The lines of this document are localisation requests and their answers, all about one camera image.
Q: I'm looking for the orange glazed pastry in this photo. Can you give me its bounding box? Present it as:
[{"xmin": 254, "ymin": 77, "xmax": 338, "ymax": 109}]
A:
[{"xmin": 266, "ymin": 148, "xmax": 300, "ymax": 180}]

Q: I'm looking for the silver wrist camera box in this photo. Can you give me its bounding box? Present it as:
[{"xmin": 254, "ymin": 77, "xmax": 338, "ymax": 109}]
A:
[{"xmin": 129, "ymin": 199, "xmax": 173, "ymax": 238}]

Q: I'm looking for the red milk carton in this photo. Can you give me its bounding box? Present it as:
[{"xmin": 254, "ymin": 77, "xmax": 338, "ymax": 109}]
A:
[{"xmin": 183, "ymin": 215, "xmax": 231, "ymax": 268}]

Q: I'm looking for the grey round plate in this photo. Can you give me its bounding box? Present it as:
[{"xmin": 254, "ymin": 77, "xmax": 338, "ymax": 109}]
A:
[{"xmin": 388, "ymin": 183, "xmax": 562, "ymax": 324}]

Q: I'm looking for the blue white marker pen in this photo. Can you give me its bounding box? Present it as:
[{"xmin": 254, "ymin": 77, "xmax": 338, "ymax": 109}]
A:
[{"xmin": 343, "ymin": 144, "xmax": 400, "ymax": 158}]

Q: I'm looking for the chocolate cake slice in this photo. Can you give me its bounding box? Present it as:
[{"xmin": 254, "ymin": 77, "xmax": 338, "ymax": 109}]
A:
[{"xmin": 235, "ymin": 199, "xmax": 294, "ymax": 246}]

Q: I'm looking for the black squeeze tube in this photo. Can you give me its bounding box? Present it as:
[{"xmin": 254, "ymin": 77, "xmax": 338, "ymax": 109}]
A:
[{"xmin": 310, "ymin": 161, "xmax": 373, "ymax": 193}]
# # # # #
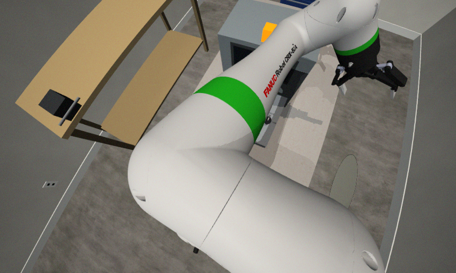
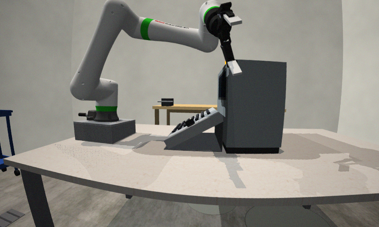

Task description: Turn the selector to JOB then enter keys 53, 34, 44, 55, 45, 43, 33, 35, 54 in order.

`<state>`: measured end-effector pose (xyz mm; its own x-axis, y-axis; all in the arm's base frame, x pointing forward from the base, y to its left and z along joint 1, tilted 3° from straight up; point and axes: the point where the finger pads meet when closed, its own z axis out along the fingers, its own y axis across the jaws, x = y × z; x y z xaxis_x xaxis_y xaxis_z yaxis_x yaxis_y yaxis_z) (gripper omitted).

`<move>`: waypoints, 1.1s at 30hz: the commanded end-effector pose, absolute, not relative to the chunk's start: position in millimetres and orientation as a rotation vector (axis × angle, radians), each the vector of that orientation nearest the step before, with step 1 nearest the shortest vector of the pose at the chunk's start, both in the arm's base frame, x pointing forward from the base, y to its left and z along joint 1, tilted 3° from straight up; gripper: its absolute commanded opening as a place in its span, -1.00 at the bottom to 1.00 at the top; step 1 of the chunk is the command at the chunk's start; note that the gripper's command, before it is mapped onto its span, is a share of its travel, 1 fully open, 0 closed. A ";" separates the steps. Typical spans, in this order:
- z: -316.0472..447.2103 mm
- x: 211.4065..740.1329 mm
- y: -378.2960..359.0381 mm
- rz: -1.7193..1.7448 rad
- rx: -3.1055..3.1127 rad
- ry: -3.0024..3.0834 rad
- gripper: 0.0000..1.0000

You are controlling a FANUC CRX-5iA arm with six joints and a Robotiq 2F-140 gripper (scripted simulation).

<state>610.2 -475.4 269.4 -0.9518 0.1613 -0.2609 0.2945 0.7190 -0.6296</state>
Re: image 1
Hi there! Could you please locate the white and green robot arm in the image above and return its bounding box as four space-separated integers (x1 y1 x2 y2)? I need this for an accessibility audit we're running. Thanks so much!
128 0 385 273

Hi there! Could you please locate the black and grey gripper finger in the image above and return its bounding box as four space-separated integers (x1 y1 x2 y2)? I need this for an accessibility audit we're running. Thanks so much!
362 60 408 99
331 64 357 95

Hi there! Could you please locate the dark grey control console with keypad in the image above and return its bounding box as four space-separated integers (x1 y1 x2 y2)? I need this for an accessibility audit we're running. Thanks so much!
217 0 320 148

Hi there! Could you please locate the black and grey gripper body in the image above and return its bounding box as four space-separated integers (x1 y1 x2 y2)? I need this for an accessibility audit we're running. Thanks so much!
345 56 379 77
# # # # #
◆ **Work task**
Would you print exactly, and only, the lines of the data above from the line with "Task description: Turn" through the line with "yaxis_z) (gripper omitted).", inclusive?

◆ **Written response**
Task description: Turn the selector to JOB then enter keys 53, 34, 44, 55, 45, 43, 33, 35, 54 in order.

`<state>`: measured end-effector pose (xyz mm; its own x-axis, y-axis; all in the arm's base frame, x pointing forward from the base, y to its left and z along joint 1, tilted 3° from straight up; point and axes: the point where the finger pads meet when closed, its own z axis out along the fingers, its own y axis across the jaws, x = y × z; x y z xaxis_x xaxis_y xaxis_z yaxis_x yaxis_y yaxis_z) (gripper omitted).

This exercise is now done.